** Given material follows **

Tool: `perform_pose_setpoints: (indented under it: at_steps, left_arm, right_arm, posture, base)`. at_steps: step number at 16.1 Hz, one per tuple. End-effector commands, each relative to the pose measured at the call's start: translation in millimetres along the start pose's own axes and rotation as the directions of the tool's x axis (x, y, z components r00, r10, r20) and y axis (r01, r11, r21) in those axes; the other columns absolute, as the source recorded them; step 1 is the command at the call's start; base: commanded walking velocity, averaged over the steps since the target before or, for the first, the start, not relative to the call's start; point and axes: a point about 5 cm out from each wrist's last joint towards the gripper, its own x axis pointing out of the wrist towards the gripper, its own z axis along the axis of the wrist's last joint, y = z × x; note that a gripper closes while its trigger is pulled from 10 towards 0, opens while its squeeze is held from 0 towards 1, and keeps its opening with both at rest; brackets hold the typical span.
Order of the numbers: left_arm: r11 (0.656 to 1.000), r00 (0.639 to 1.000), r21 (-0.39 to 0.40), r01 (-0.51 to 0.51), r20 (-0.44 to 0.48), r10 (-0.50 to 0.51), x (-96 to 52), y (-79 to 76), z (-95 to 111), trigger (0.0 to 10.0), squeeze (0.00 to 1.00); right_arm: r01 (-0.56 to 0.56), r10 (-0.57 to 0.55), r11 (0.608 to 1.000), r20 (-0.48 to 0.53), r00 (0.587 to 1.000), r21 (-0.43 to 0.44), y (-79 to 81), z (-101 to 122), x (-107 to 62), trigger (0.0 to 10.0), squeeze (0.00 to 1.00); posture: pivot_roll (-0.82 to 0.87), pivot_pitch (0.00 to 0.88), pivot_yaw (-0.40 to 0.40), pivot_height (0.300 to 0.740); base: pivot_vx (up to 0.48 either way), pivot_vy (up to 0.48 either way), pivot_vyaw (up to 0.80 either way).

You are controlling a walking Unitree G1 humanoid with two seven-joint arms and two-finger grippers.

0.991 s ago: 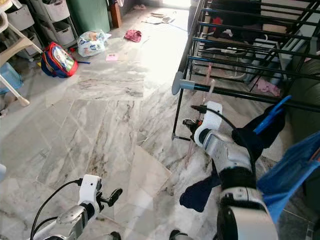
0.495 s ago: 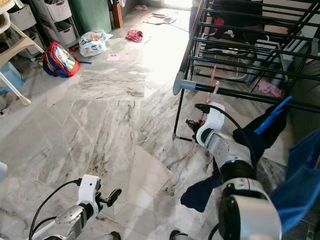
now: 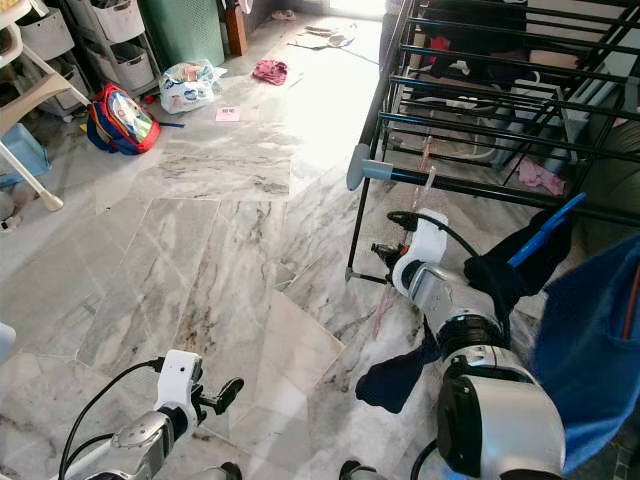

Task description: Hang hanger

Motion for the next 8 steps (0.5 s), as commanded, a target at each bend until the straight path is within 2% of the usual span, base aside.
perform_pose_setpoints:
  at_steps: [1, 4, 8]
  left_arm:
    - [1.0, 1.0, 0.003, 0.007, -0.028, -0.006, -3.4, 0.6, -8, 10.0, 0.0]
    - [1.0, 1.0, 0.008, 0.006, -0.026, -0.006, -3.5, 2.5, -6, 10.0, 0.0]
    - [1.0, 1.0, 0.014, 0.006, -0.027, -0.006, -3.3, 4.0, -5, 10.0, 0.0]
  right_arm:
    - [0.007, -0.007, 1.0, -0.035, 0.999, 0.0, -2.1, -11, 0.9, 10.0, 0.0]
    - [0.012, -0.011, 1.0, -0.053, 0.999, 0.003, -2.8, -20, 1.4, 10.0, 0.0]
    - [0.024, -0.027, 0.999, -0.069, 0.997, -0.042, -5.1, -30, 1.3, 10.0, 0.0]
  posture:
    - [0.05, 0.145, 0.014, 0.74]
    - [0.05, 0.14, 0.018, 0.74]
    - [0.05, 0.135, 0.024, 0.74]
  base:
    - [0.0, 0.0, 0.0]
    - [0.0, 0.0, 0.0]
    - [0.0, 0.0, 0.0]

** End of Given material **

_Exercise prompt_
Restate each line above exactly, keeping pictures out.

_Expected output_
Tool: `perform_pose_setpoints: (indented under it: at_steps, left_arm, right_arm, posture, base)`. at_steps: step number at 16.1 Hz, one per tuple. End-effector commands, each relative to the pose measured at the call's start: translation in millimetres along the start pose's own axes and rotation as the directions of the tool's x axis (x, y, z components r00, r10, r20) and y axis (r01, r11, r21) in those axes; the other columns absolute, as the source recorded them; step 1 is the command at the call's start; base: commanded walking velocity, averaged over the steps since the target before or, for the first, the start, not relative to the call's start; point and axes: a point about 5 cm out from each wrist's last joint towards the gripper, its own x axis pointing out of the wrist towards the gripper, its own z axis along the axis of the wrist's last joint, y = z × x; note that a gripper closes while its trigger is pulled from 10 towards 0, opens while its squeeze is held from 0 towards 1, and keeps its opening with both at rest; brackets hold the typical span.
Order of the numbers: left_arm: r11 (0.656 to 1.000), r00 (0.639 to 1.000), r21 (-0.39 to 0.40), r01 (-0.51 to 0.51), r20 (-0.44 to 0.48), r10 (-0.50 to 0.51), x (-96 to 52), y (-79 to 76), z (-95 to 111), trigger (0.0 to 10.0), squeeze (0.00 to 1.00); right_arm: r01 (-0.56 to 0.56), r10 (-0.57 to 0.55), r11 (0.608 to 1.000), r20 (-0.48 to 0.53), r00 (0.587 to 1.000), r21 (-0.43 to 0.44), y (-79 to 81), z (-101 to 122), x (-107 to 62), trigger (0.0 to 10.0), squeeze (0.00 to 1.00); posture: pivot_roll (-0.82 to 0.87), pivot_pitch (0.00 to 0.88), pivot_yaw (-0.40 to 0.40), pivot_height (0.300 to 0.740); base: pivot_vx (up to 0.48 either way), pivot_vy (up to 0.48 either way), pivot_vyaw (up to 0.80 either way).

You are controlling a walking Unitree G1 humanoid with two seven-joint arms and two-finger grippers.

0.991 s ago: 
0.495 s ago: 
now: 

Task description: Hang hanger

Motion for the next 8 steps (0.5 s), as commanded, a target at each bend until the straight path is within 2% of the usual span, base aside.
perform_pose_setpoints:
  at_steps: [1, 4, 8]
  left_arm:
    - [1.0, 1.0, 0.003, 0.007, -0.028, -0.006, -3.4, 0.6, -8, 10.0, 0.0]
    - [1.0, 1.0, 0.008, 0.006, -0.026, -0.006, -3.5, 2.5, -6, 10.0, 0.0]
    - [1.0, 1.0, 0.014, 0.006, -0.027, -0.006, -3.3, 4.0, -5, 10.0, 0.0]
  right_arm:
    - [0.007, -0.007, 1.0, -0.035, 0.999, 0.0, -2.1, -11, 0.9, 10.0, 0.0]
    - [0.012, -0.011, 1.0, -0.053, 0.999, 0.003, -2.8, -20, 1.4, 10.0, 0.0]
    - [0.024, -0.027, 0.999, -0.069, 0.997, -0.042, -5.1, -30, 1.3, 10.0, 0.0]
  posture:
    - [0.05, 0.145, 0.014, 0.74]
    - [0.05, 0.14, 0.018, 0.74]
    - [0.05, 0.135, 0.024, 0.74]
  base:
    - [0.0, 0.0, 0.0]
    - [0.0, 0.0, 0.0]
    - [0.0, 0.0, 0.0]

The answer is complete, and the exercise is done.